### Work instruction
What you return should be the lines of the data containing "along", each in full.

### Data section
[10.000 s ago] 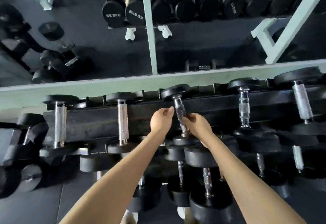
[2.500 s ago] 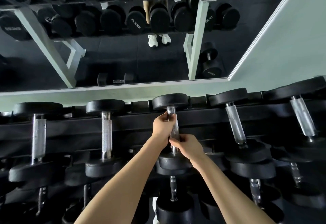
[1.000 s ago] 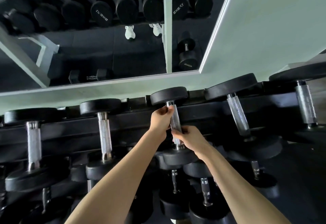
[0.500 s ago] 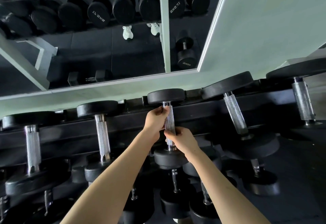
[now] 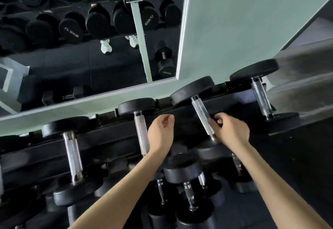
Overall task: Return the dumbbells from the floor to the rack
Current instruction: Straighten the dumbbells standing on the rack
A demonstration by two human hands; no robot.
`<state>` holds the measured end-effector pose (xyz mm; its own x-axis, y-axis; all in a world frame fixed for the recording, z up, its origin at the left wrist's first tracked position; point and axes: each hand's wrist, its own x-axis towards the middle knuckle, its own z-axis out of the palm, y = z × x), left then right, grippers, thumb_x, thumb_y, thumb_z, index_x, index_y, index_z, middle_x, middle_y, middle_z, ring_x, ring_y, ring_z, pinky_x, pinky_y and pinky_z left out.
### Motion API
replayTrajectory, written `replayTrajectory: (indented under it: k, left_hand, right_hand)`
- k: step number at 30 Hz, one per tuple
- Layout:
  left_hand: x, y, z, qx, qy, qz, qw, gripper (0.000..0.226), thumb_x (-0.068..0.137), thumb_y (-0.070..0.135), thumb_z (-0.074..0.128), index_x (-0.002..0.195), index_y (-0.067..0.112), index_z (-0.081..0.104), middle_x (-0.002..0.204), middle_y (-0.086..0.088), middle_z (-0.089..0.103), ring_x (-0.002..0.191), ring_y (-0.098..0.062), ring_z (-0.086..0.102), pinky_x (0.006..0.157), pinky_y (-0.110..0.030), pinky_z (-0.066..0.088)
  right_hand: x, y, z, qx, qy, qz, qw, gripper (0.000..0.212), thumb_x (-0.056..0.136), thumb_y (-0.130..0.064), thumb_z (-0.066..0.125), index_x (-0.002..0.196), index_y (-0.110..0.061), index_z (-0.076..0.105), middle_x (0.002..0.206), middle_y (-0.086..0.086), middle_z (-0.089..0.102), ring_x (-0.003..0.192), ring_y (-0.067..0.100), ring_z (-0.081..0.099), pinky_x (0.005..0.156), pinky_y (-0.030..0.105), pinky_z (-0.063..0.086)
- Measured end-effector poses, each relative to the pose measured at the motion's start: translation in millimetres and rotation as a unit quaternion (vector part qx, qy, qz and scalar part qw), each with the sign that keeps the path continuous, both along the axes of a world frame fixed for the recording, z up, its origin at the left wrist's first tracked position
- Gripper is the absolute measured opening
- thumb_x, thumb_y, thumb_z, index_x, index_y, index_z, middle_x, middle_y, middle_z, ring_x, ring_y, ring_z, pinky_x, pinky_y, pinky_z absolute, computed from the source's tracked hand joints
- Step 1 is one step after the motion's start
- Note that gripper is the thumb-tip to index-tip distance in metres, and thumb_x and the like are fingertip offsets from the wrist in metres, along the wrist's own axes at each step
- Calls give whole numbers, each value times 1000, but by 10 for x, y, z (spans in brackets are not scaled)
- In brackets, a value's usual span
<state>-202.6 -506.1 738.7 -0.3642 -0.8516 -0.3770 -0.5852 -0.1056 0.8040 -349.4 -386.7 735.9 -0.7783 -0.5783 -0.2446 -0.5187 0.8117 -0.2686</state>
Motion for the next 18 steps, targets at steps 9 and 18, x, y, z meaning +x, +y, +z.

### Solution
- Measured end-effector poses, each relative to the pose measured at the motion's start: translation in millimetres and rotation as a unit quaternion (vector part qx, qy, qz and scalar part qw), each with the sign that keeps the path continuous, both along the axes of a world frame fixed for the recording, z up, its origin at the left wrist's first tracked position
- Note that gripper is the thumb-tip to index-tip distance in metres, and thumb_x and the like are fingertip offsets from the wrist in metres, along the wrist's own axes at each step

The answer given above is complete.